24 Oct 2024 02:43 PM
I have a log metric that has a dimension of the array type. When I put this metric in a timeseries, I split by this dimension, however it collects the entire array when doing so, instead of each element. I tried using the expand command and then summarize to do some counting on the elements, but in doing so I lose my timeseries data. When I try to put this back in a timeseries with the makeTimeseries command, I get an error about the time.
I know I can do what I want by querying the raw logs and using makeTimeseries, which was my workaround for this. But what I'd like to know (mostly because I'm curious) is if there's a way to do what I'm talking about and I just couldn't figure it out. Here's the queries below.
Metric query that I'd like to get a timeseries of each element:
timeseries sum(log.metric), by:{dimension}
| expand dimension
| summarize count(), by:{dimension}
Log query I've used as a workaround:
fetch logs
| filter dt.system.bucket == "my_bucket"
| filter isNotNull(dimension)
| expand dimension
| makeTimeseries count(), by:{dimension}
Solved! Go to Solution.
24 Oct 2024 09:07 PM
When you do this:
| summarize count(), by:{dimension}
the only fields which survive directly such operation are the ones listed in by: parameter and these created by expressions listed after summarize. So there is no possibility to put anything back.

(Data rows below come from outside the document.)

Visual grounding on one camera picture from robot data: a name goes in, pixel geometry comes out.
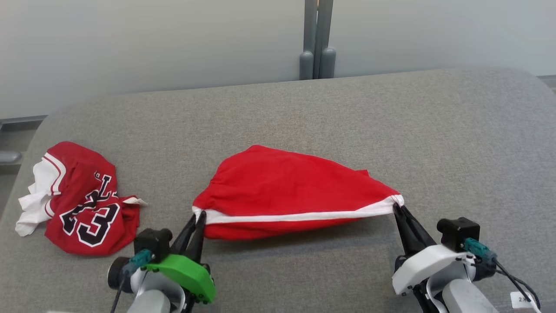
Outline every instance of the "white wall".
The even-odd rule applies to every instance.
[[[338,0],[335,77],[474,65],[556,74],[554,0]]]
[[[3,0],[0,119],[125,92],[297,80],[300,0]]]

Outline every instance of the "white trim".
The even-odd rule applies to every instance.
[[[62,162],[60,162],[60,160],[53,157],[52,154],[46,152],[44,154],[44,156],[48,161],[52,162],[52,164],[54,164],[58,168],[58,170],[60,170],[59,176],[54,181],[54,185],[52,187],[52,191],[54,192],[54,194],[59,194],[59,192],[60,192],[60,189],[59,189],[60,183],[62,182],[62,179],[66,175],[66,167],[64,166],[64,164]]]
[[[321,221],[325,219],[340,218],[363,218],[390,214],[393,212],[394,203],[404,205],[404,198],[401,194],[388,196],[384,200],[369,204],[354,211],[334,211],[334,212],[308,212],[284,215],[259,215],[259,216],[229,216],[222,212],[207,209],[203,210],[193,206],[193,213],[199,218],[202,211],[207,213],[206,224],[218,223],[242,223],[242,222],[301,222],[301,221]]]
[[[145,201],[143,201],[142,199],[138,199],[136,197],[129,197],[128,199],[125,199],[122,202],[127,203],[127,204],[139,204],[139,205],[142,205],[142,206],[147,206],[148,205]]]
[[[52,208],[50,207],[50,201],[52,199],[48,200],[45,204],[44,204],[44,208],[46,209],[46,213],[48,215],[50,215],[50,218],[54,217],[54,211],[52,210]]]

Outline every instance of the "gray fabric surface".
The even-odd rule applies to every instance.
[[[0,223],[2,310],[106,312],[115,256],[67,255],[39,228],[20,238],[17,198],[47,148],[71,140],[117,167],[118,193],[149,202],[140,230],[177,233],[225,157],[262,144],[318,155],[399,190],[440,240],[436,222],[466,216],[481,241],[556,311],[556,96],[503,69],[435,70],[109,97],[49,116],[28,150]],[[217,301],[197,312],[418,312],[395,296],[403,252],[393,216],[253,242],[206,241]],[[130,246],[118,255],[130,256]],[[511,312],[511,283],[478,283]],[[120,311],[131,303],[124,294]]]

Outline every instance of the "white fabric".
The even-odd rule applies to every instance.
[[[48,153],[35,164],[35,182],[28,188],[31,194],[19,199],[24,211],[16,222],[16,232],[20,236],[32,234],[39,223],[52,218],[54,212],[49,202],[53,195],[60,194],[59,185],[65,173],[66,167]]]
[[[146,203],[142,199],[139,199],[139,198],[136,198],[136,197],[129,197],[122,202],[127,203],[127,204],[140,204],[141,206],[144,206],[144,207],[148,205],[148,203]]]
[[[259,216],[229,216],[216,210],[203,210],[193,206],[193,213],[199,218],[202,211],[207,214],[206,224],[217,223],[242,223],[242,222],[299,222],[299,221],[318,221],[323,219],[340,218],[364,218],[393,213],[394,203],[404,205],[404,197],[401,194],[392,195],[384,200],[369,204],[354,211],[335,211],[335,212],[309,212],[284,215],[259,215]]]

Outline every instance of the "label sticker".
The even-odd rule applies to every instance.
[[[529,297],[529,299],[531,299],[531,301],[535,301],[535,298],[533,298],[533,296],[528,293],[525,292],[527,294],[527,296]],[[512,307],[514,309],[522,309],[525,307],[528,308],[532,308],[533,305],[531,304],[531,302],[527,301],[527,298],[525,298],[521,292],[519,291],[514,291],[514,292],[510,292],[510,298],[512,298]]]

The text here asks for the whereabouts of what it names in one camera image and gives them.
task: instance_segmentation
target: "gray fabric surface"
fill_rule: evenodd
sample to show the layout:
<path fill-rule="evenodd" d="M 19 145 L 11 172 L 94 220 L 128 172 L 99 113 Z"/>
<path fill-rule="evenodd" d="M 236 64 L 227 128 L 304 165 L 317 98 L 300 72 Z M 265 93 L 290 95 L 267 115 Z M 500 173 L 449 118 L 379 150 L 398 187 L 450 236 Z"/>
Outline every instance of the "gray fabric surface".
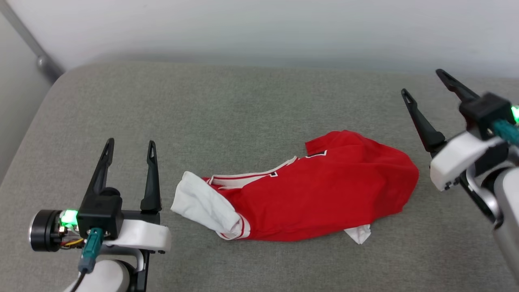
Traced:
<path fill-rule="evenodd" d="M 457 76 L 476 92 L 517 96 L 519 81 Z M 0 187 L 1 291 L 61 291 L 77 251 L 36 253 L 33 214 L 78 207 L 100 152 L 115 138 L 109 186 L 137 209 L 149 139 L 157 144 L 163 224 L 172 252 L 152 255 L 149 291 L 512 291 L 491 225 L 461 188 L 438 192 L 400 96 L 406 87 L 437 129 L 463 130 L 458 100 L 434 74 L 109 63 L 73 70 L 51 88 Z M 173 214 L 182 173 L 270 169 L 304 142 L 357 131 L 409 154 L 420 180 L 402 213 L 357 245 L 339 232 L 279 243 L 227 242 Z"/>

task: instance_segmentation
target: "teal cable connector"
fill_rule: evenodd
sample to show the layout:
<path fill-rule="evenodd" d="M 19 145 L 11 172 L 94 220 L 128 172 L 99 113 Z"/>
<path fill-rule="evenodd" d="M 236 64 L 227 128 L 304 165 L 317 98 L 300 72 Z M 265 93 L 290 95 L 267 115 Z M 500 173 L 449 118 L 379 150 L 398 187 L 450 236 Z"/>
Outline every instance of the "teal cable connector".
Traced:
<path fill-rule="evenodd" d="M 87 242 L 83 247 L 83 252 L 81 253 L 81 258 L 79 259 L 79 264 L 77 265 L 79 272 L 90 274 L 94 270 L 95 259 L 101 250 L 103 238 L 104 232 L 101 228 L 92 228 L 90 230 Z"/>
<path fill-rule="evenodd" d="M 497 120 L 492 124 L 494 135 L 501 137 L 510 144 L 519 146 L 519 130 L 505 120 Z"/>

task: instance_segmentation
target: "black cable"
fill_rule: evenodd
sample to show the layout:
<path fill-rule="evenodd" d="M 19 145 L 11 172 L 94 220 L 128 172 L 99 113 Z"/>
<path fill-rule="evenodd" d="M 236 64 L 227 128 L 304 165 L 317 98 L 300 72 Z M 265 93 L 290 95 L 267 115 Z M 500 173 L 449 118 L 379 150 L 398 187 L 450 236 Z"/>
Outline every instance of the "black cable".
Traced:
<path fill-rule="evenodd" d="M 87 274 L 87 270 L 81 271 L 81 275 L 79 275 L 79 278 L 77 279 L 76 284 L 74 285 L 74 287 L 72 287 L 72 289 L 69 292 L 76 292 L 77 287 L 79 287 L 79 285 L 83 281 L 83 278 L 85 277 L 86 274 Z"/>

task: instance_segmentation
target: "yellow wire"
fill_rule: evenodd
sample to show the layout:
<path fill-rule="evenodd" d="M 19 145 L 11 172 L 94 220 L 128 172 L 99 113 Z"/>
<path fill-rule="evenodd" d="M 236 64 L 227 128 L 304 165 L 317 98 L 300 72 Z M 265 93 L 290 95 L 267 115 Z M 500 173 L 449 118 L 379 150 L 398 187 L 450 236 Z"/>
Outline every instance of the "yellow wire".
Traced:
<path fill-rule="evenodd" d="M 78 244 L 80 242 L 83 241 L 83 238 L 81 238 L 80 240 L 76 240 L 76 241 L 72 241 L 72 242 L 69 242 L 67 244 L 65 244 L 64 246 L 71 246 L 71 245 L 75 245 L 75 244 Z"/>

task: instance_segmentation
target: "green light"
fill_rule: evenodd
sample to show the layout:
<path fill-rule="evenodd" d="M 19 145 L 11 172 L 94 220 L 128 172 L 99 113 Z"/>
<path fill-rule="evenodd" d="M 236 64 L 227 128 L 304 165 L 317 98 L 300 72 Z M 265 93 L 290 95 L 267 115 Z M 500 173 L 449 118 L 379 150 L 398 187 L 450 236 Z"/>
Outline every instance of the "green light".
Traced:
<path fill-rule="evenodd" d="M 65 210 L 65 213 L 61 217 L 61 226 L 77 225 L 77 211 L 76 210 Z"/>
<path fill-rule="evenodd" d="M 519 123 L 519 107 L 512 106 L 512 114 L 514 115 L 515 122 Z"/>

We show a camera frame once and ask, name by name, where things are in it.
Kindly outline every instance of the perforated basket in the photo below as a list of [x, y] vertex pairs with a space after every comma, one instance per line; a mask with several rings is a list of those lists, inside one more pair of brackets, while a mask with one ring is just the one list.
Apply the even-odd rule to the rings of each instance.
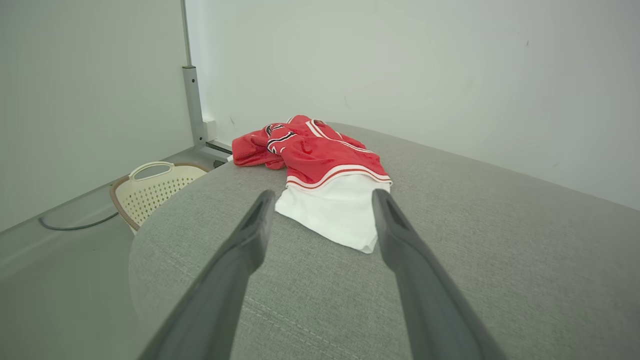
[[[158, 166], [168, 167], [168, 170], [136, 178], [141, 171]], [[204, 168], [195, 164], [172, 164], [164, 161], [146, 163], [113, 184], [110, 190], [111, 200], [135, 234], [154, 210], [174, 193], [206, 173]]]

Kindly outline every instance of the gray fabric surface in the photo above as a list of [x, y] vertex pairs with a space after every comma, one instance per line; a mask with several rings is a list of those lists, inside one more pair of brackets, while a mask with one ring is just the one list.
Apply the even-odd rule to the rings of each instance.
[[[640, 211], [343, 124], [379, 154], [391, 194], [511, 359], [640, 359]], [[131, 291], [151, 334], [258, 194], [285, 170], [223, 165], [136, 236]], [[409, 359], [393, 273], [275, 214], [234, 359]]]

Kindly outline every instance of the basket rim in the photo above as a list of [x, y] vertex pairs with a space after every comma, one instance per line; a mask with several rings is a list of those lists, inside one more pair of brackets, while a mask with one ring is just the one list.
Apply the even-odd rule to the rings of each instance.
[[[201, 167], [200, 165], [194, 164], [194, 163], [175, 163], [175, 164], [173, 164], [173, 166], [176, 166], [176, 167], [196, 167], [196, 168], [199, 168], [200, 170], [202, 170], [204, 172], [209, 172], [206, 168]], [[122, 205], [120, 205], [120, 201], [118, 200], [118, 197], [116, 196], [116, 190], [118, 189], [118, 187], [120, 185], [126, 183], [127, 180], [129, 180], [129, 175], [124, 175], [120, 179], [116, 180], [115, 183], [113, 183], [111, 185], [111, 188], [109, 189], [109, 196], [111, 197], [111, 201], [113, 202], [113, 205], [116, 207], [116, 210], [118, 210], [118, 213], [124, 219], [124, 221], [127, 224], [129, 224], [129, 226], [131, 226], [135, 231], [138, 231], [138, 230], [140, 230], [140, 225], [138, 225], [138, 223], [135, 222], [129, 216], [129, 214], [127, 214], [126, 211], [124, 211], [124, 208], [122, 207]]]

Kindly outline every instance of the black cable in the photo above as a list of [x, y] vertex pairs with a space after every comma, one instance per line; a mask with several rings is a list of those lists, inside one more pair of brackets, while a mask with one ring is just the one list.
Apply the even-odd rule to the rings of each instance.
[[75, 227], [55, 227], [55, 226], [49, 226], [47, 224], [44, 223], [44, 221], [42, 221], [42, 218], [38, 218], [38, 222], [40, 223], [40, 225], [42, 225], [43, 227], [49, 229], [49, 230], [56, 230], [56, 231], [71, 231], [71, 230], [80, 230], [80, 229], [86, 229], [87, 227], [91, 227], [91, 226], [96, 226], [99, 224], [102, 224], [103, 222], [110, 220], [112, 218], [115, 218], [118, 215], [118, 213], [115, 213], [113, 215], [110, 215], [107, 218], [103, 218], [100, 221], [96, 221], [92, 224], [88, 224], [88, 225], [82, 225], [82, 226], [75, 226]]

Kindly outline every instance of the white cloth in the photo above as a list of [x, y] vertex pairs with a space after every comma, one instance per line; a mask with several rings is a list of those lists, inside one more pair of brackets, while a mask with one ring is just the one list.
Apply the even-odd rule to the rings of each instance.
[[390, 187], [359, 174], [336, 177], [313, 191], [289, 186], [275, 210], [335, 243], [370, 254], [378, 241], [371, 193]]

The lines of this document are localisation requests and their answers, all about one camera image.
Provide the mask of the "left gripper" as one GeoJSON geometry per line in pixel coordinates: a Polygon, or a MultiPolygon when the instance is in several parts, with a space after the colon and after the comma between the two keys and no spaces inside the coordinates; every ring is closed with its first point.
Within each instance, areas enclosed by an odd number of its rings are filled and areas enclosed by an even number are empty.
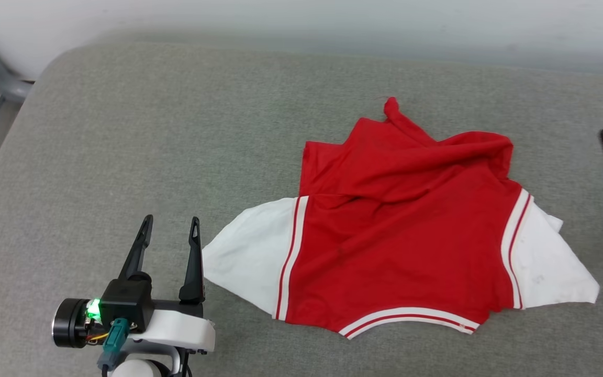
{"type": "MultiPolygon", "coordinates": [[[[132,242],[118,279],[120,281],[152,282],[143,272],[144,251],[148,248],[153,229],[153,215],[144,217],[132,242]]],[[[170,346],[188,349],[191,353],[207,354],[215,350],[216,332],[213,322],[201,317],[200,306],[205,300],[203,249],[198,217],[192,217],[188,241],[184,284],[178,302],[155,300],[154,311],[145,331],[131,324],[121,350],[132,346],[170,346]]],[[[100,299],[67,298],[58,306],[52,322],[53,343],[59,348],[84,348],[107,343],[108,329],[102,322],[100,299]]]]}

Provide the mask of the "red and white sports jersey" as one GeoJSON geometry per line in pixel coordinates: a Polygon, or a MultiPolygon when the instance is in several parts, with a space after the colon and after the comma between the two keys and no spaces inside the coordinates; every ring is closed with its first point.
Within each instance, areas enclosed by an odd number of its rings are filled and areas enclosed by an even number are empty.
{"type": "Polygon", "coordinates": [[[348,339],[400,321],[472,334],[503,309],[596,302],[562,220],[509,178],[509,138],[437,141],[393,97],[384,115],[343,143],[307,141],[298,195],[221,230],[203,249],[207,280],[348,339]]]}

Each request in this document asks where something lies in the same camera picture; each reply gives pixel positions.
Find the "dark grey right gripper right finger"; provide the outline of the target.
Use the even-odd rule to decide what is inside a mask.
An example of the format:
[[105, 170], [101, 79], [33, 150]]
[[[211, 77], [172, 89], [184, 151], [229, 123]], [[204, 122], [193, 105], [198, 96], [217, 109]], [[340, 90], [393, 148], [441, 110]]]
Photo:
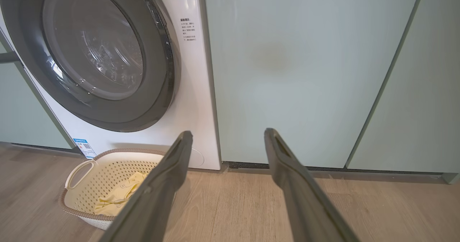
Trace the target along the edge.
[[271, 176], [282, 189], [295, 242], [358, 242], [351, 227], [276, 129], [264, 143]]

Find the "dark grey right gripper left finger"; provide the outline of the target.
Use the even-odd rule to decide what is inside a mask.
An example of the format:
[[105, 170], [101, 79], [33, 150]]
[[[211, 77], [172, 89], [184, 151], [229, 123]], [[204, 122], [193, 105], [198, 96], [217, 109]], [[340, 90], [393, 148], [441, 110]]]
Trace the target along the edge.
[[174, 196], [186, 179], [192, 143], [191, 131], [179, 134], [163, 159], [144, 179], [100, 241], [163, 241]]

I prepared some example data which create timeseries resembling what you have :
data
record(timestamp=now(), v=1, dimension=array("a","b")),
record(timestamp=now()-1m, v=2, dimension=array("a","b")),
record(timestamp=now(), v=3, dimension=array("b")),
record(timestamp=now()-1m, v=1, dimension=array("b")),
record(timestamp=now(), v=4, dimension=array("c")),
record(timestamp=now()-1m, v=2, dimension=array("c")),
record(timestamp=now()-2m, v=2, dimension=array("c")),
record(timestamp=now(), v=1, dimension=array("c","b")),
record(timestamp=now()-1m, v=2, dimension=array("c","b")),
record(timestamp=now()-2m, v=2, dimension=array("c","b"))
| makeTimeseries {log.metric=sum(v)}, by:{dimension}, from: now()-5m, interval: 1m
As I understand the goal is to count over time how many times each element of array being dimension was present in data. This query is calculating this:
data
record(timestamp=now(), v=1, dimension=array("a","b")),
record(timestamp=now()-1m, v=2, dimension=array("a","b")),
record(timestamp=now(), v=3, dimension=array("b")),
record(timestamp=now()-1m, v=1, dimension=array("b")),
record(timestamp=now(), v=4, dimension=array("c")),
record(timestamp=now()-1m, v=2, dimension=array("c")),
record(timestamp=now()-2m, v=2, dimension=array("c")),
record(timestamp=now(), v=1, dimension=array("c","b")),
record(timestamp=now()-1m, v=2, dimension=array("c","b")),
record(timestamp=now()-2m, v=2, dimension=array("c","b"))
| makeTimeseries {log.metric=sum(v), timestamp=start()}, by:{dimension}, from: now()-5m, interval: 1m
| expand dimension
| fieldsAdd d=record(timestamp=timestamp[], log.metric=log.metric[])
| expand d
| filterOut isNull(d[log.metric])
| makeTimeseries count(), by: {dimension}, time:d[timestamp], from:now()-5m, interval: 1m
In order to have time we need to use start() function which creates timeseries with timestamps and associate each datapoint with timestamp. I assumed that you do not want to count when metric value was null (data not present)
Result looks like this:
I hope it helps
Kris
25 Oct 2024 04:16 PM
This is exactly what I wanted. Thanks so much for the help!